But if the human already knew about werewolves? That was a gray area I didn’t know how to navigate.

Hunter, apparently, lacked my scruples. Despite the security cameras I’d seen in each corner of the room, he shifted without warning and strode toward my assailant two-legged. “Stay away from my mate,” he growled, an unconscious alpha compulsion turning his words into daggers of command.

Of course, alpha compulsions only worked on werewolves. Still, the human’s eyes widened with the first faint inkling of fear as he took in Hunter’s massive, muscular, form. “Shit,” he muttered. “I didn’t think they were really real.”

Then, slowly, the one-body’s brain caught up with his eyes and his scent morphed into the terror I’d expected from the get-go. But the puppy-mill owner still tried to tough his way out of what he must have realized was an increasingly hairy situation.

No pun intended. Okay, maybe I did intend that pun just a little bit after all.

“You know more than you should know,” Hunter whispered into the man’s ear, his words so deep they resonated in my belly. Even when he’d fought by my side against serial-killing shifters, I’d never heard the uber-alpha sound quite so wolf-like.

In fact, I wasn’t entirely sure his human brain was involved in determining his current actions at all anymore. So I set one hand on Hunter’s bare forearm in hopes a simple touch would prevent my mate from doing something he’d later regret.

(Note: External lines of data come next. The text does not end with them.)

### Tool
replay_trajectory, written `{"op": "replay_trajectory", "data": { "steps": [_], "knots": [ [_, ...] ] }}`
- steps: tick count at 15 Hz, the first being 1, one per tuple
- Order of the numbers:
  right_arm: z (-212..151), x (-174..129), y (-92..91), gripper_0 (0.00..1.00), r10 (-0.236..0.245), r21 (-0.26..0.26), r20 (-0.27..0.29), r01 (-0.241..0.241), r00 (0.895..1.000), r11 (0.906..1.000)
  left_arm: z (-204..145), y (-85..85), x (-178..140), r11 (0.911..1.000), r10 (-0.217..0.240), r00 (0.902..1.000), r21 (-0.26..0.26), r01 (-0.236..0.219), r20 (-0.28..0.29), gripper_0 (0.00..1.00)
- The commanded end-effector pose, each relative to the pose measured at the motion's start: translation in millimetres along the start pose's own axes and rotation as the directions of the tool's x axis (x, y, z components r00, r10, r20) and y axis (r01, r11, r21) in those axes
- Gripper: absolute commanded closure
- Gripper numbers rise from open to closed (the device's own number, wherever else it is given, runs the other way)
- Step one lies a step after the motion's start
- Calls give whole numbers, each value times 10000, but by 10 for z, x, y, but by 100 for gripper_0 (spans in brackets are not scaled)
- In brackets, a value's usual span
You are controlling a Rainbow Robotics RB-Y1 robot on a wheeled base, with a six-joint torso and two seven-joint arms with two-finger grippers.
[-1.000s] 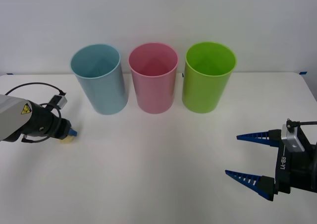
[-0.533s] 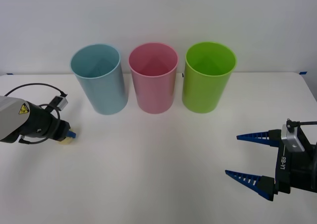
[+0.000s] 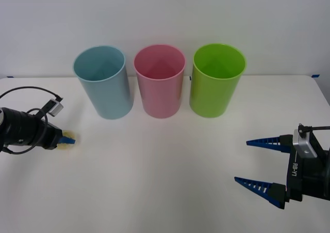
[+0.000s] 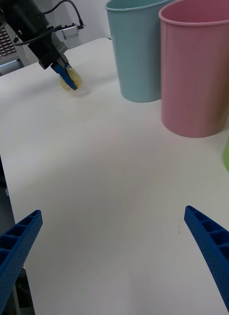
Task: Put cans in the blue bin and PET bottles in the pink bin and trash in the green bin.
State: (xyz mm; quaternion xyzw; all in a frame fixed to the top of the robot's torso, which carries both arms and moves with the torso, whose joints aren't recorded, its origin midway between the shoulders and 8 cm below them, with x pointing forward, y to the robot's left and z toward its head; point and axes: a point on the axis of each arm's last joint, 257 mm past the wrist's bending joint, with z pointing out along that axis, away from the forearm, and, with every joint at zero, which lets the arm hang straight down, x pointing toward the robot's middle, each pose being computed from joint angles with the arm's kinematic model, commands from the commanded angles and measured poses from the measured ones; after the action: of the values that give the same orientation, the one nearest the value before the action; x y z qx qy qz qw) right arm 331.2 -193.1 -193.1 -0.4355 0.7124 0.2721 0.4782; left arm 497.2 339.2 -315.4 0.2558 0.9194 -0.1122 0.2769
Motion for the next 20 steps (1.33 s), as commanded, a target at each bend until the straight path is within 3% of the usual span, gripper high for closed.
{"op": "replay_trajectory", "data": {
  "steps": [1, 3, 6, 9, 11, 13, 14, 15, 18, 20],
  "knots": [
    [0, 0, 0, 0, 0, 0, 0, 0, 10000, 10000, -146, 31, 55, 9977, 644, 9969, 191, -653, 447, 100],
    [0, 0, 0, 0, 0, 0, 0, 0, 10000, 10000, -252, -40, 121, 9927, 1055, 9919, 511, -1092, 706, 100],
    [0, 0, 0, 0, 0, 0, 0, 0, 10000, 10000, -404, -294, 195, 9805, 1398, 9821, 1210, -1551, 1261, 100],
    [0, 0, 0, 0, 0, 0, 0, 0, 10000, 10000, -533, -512, 134, 9614, 1819, 9622, 1685, -2173, 2026, 100],
    [0, 0, 0, 0, 0, 0, 0, 0, 10000, 10000, -668, -727, 57, 9348, 2029, 9377, 2291, -2712, 2819, 100],
    [0, 0, 0, 0, 0, 0, 0, 0, 10000, 10000, -737, -837, -37, 9129, 2336, 9073, 2423, -3284, 3496, 100],
    [0, 0, 0, 0, 0, 0, 0, 0, 10000, 10000, -782, -916, -143, 9087, 2076, 8950, 2608, -3258, 3947, 100],
    [0, 0, 0, 0, 0, 0, 0, 0, 10000, 10000, -826, -955, -243, 9039, 2045, 8753, 2586, -3407, 4382, 100],
    [0, 0, 0, 0, 0, 0, 0, 0, 10000, 10000, -1095, -1202, -696, 8747, 1724, 7853, 2742, -3996, 5946, 100],
    [0, 0, 0, 0, 0, 0, 0, 0, 10000, 10000, -1298, -1402, -922, 8549, 1306, 7354, 3001, -4231, 6649, 100]
  ]
}}
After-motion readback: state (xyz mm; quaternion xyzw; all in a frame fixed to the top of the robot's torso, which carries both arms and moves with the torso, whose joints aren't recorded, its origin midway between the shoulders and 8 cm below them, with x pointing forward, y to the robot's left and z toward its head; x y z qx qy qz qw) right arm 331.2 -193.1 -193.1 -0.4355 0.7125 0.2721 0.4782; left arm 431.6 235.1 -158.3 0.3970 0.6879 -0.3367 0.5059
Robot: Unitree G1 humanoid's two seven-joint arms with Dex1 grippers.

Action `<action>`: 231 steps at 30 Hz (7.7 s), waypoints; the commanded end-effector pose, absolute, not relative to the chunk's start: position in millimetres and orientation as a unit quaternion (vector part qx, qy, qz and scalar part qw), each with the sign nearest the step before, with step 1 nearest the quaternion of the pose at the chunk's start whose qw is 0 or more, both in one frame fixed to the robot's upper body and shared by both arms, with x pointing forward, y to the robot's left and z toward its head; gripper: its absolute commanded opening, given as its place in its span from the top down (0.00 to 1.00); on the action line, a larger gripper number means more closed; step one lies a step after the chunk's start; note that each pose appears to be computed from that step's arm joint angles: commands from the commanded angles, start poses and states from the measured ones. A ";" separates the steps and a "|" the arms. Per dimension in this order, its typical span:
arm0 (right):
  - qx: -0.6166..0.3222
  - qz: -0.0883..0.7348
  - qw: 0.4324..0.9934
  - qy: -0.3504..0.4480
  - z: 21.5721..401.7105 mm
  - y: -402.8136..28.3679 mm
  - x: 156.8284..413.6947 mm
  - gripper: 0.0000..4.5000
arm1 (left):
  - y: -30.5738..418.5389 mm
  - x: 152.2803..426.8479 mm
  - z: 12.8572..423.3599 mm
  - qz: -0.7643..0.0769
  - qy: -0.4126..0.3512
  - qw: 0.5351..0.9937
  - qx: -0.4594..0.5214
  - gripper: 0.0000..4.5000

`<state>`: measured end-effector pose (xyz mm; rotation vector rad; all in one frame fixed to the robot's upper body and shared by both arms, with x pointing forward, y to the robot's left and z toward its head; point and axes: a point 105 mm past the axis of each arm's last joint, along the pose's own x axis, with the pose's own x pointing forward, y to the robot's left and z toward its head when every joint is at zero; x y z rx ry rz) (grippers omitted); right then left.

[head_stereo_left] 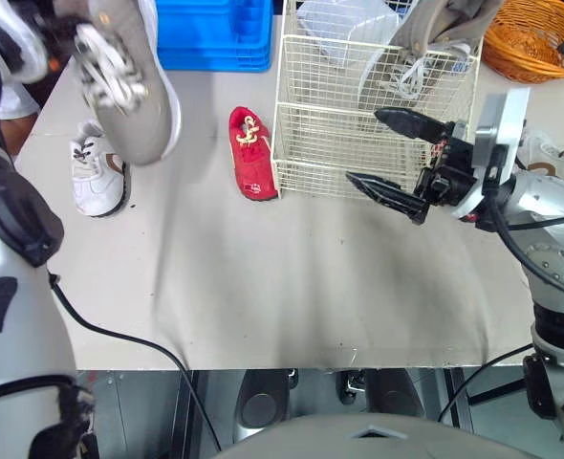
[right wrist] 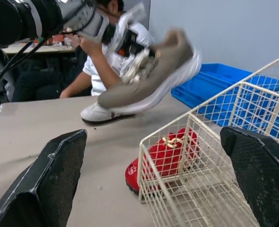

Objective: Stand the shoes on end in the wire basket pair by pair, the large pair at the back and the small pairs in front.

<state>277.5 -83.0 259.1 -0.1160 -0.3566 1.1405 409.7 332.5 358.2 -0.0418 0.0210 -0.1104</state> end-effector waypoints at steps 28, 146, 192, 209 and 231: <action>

Amber eyes the exact same shade as those of the caged bloodling puppies flicked over to meet mine before darting away. The tiniest dimple formed on Hunter’s right cheek and I released my pent-up breath. No, my mate was still in there. He was just doing his job—making sure this puppy-mill owner didn’t turn into a repeat offender.

“Human law believes in three strikes you’re out,” my mate continued, his voice becoming even quieter as he leaned in closer. On the final word, his teeth snapped together a millimeter away from the puppy-mill owner’s ear and, to my satisfaction, the man jerked away as if he’d been struck. The human wasn’t so brave after all.

Smirking, Hunter finished his train of thought more loudly. “Our law believes in one strike you’re dead.”

The bloodling paused to let his words sink in. Then he stepped back, releasing the human from his over-powering presence. Abruptly, Hunter became the epitome of a cordial—if naked—businessman sealing a deal, and immediately the human’s tension eased.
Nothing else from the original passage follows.